Although the second quarter contraction raises the risk of an economic recession in the third quarter, the stimulus programs may help maintain people’s purchasing power and save businesses, said Center of Reform on Economics (CORE) Indonesia research director Piter Abdullah.

“The key to economic recovery is to handle the pandemic while also boosting government spending,” Piter told The Jakarta Post. “If the government can do those things then they will succeed in preparing for an economic recovery.”

“We believe that government spending will pick up pace in the second half of the year but as this component only makes up 9 percent of GDP, it will do little to fully mitigate the anticipated recession,” analysts at Fitch Solutions said in a note last week.

Meanwhile, credit rating agency Fitch Ratings announced on Monday that it affirmed Indonesia’s long-term foreign currency issuer default rating at “BBB with a stable outlook”.

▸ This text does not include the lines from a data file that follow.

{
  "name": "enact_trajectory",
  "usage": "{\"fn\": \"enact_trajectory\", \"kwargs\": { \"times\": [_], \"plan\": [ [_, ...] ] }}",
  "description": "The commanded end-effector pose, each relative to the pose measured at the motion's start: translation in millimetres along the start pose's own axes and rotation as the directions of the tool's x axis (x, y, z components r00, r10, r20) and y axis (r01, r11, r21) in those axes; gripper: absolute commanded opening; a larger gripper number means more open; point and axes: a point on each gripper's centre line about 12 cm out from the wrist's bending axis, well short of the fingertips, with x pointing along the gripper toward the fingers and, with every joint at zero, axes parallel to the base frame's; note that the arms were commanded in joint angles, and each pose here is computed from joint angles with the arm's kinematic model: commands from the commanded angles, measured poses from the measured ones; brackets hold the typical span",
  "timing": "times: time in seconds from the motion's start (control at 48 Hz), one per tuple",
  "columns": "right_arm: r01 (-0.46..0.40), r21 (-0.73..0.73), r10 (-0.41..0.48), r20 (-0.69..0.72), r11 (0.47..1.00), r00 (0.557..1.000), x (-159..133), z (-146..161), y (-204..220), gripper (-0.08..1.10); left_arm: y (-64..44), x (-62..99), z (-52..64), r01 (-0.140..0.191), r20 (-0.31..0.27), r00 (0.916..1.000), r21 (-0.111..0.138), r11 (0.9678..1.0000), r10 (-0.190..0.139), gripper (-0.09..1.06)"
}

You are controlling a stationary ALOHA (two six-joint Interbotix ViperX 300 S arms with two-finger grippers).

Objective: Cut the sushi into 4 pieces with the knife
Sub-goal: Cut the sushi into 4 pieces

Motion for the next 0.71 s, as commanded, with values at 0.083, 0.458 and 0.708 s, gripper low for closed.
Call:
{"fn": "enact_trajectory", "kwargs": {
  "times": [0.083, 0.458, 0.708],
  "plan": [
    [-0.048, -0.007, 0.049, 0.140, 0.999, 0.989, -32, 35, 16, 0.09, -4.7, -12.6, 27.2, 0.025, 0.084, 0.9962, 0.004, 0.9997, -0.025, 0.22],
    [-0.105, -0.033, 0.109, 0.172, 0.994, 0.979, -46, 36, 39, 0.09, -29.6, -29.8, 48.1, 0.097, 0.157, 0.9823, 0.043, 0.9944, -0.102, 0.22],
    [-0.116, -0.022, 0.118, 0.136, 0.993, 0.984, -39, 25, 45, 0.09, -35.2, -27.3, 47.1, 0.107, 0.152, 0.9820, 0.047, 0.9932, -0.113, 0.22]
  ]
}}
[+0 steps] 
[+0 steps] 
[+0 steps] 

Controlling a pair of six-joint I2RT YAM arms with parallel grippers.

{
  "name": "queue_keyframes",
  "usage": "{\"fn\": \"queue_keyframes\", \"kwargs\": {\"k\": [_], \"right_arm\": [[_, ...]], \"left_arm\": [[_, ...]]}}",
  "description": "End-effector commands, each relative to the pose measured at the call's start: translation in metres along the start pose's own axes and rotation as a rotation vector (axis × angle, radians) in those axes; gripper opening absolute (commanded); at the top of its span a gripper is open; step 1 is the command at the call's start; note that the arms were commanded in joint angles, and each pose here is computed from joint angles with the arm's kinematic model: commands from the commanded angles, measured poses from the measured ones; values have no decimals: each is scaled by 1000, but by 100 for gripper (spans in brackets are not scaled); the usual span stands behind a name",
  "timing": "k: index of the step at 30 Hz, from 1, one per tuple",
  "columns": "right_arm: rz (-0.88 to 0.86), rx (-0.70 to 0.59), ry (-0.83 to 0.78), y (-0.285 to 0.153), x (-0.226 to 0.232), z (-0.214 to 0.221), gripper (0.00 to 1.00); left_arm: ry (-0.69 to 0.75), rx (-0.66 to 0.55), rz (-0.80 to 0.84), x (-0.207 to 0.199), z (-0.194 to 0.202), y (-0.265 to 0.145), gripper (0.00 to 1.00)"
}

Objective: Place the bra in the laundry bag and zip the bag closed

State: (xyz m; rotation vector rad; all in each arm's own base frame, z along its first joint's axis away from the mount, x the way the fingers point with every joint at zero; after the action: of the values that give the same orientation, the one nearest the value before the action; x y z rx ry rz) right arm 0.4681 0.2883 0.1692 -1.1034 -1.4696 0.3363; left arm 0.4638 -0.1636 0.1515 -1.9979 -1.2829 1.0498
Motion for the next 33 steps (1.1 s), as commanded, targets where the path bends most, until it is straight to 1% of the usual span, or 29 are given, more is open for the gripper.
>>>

The ratings agency praised a favorable medium-term growth outlook and a low government debt to GDP ratio against a high dependence on external financing but also noted low state revenue and lagging structural indicators.

“The government has responded swiftly to the crisis with a broad range of relief measures to support households and companies, including small and medium-sized enterprises,” Fitch Ratings said in a statement on Monday.